*** Stored data Section Begins ***
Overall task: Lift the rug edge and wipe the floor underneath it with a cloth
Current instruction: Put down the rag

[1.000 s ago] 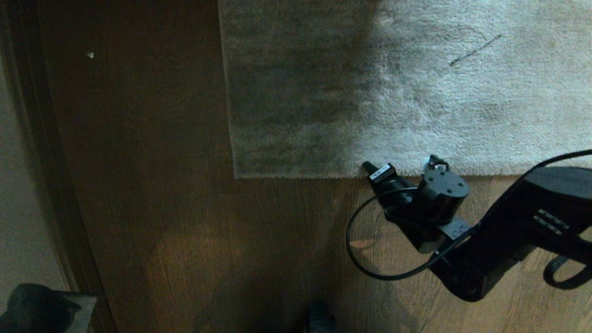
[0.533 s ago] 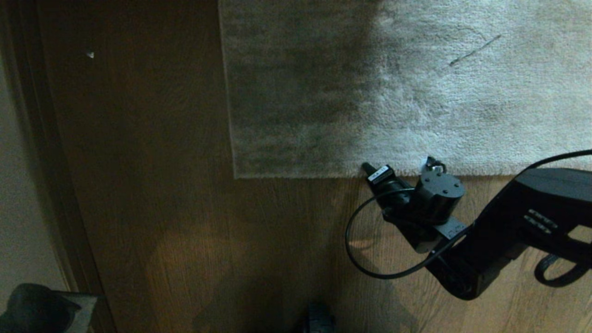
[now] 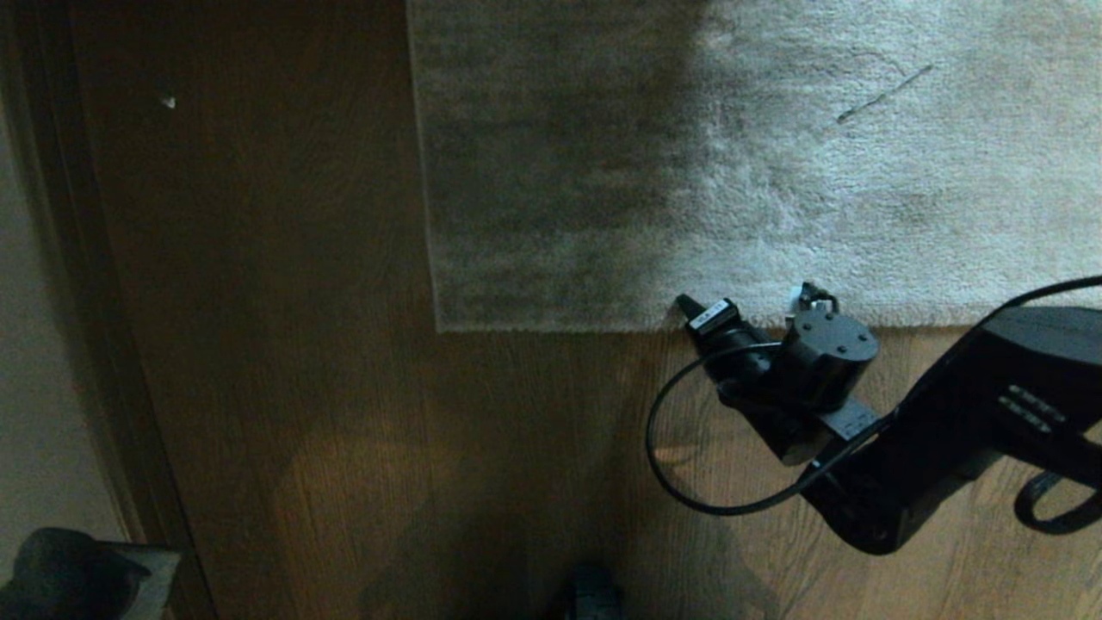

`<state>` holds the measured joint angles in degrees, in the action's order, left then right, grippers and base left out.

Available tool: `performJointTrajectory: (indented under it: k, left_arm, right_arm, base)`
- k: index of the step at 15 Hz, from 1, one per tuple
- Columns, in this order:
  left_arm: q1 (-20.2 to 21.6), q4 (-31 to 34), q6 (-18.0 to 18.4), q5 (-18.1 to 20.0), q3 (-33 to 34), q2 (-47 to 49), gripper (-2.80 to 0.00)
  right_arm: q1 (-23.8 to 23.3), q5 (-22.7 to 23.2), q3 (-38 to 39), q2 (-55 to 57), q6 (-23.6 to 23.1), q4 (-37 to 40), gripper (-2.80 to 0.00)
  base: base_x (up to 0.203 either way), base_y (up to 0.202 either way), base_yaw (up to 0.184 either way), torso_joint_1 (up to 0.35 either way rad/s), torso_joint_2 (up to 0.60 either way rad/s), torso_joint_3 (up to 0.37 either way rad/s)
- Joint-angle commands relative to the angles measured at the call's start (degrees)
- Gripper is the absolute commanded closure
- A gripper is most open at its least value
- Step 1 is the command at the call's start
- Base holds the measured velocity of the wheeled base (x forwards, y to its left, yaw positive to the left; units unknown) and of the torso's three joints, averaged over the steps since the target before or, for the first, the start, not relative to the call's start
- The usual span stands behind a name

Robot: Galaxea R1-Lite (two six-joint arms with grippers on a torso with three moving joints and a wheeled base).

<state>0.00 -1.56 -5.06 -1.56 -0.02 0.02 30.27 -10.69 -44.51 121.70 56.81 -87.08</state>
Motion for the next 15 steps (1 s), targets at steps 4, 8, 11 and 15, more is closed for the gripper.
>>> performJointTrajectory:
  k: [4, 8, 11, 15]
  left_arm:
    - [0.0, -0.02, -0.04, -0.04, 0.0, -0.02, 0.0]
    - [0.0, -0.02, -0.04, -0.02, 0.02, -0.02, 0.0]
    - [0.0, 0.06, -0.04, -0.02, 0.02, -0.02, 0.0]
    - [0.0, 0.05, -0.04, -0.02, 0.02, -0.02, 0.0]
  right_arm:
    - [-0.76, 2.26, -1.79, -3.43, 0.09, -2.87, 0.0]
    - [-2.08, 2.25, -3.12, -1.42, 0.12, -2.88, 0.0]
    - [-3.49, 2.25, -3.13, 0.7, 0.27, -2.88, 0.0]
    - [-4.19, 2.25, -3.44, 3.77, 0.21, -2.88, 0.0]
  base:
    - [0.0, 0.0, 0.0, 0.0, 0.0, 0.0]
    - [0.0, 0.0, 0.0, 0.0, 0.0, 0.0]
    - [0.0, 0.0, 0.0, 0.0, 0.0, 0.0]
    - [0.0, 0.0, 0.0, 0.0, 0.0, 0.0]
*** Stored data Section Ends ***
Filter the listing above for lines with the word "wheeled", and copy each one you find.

**Response to this task:**
- Base holds the measured velocity of the wheeled base (x forwards, y to its left, yaw positive to the left; units unknown) and of the torso's three joints, averaged over the steps since the target before or, for the first, the start, not relative to the call's start
Robot: Galaxea R1-Lite (two six-joint arms with grippers on a torso with three moving joints and a wheeled base).

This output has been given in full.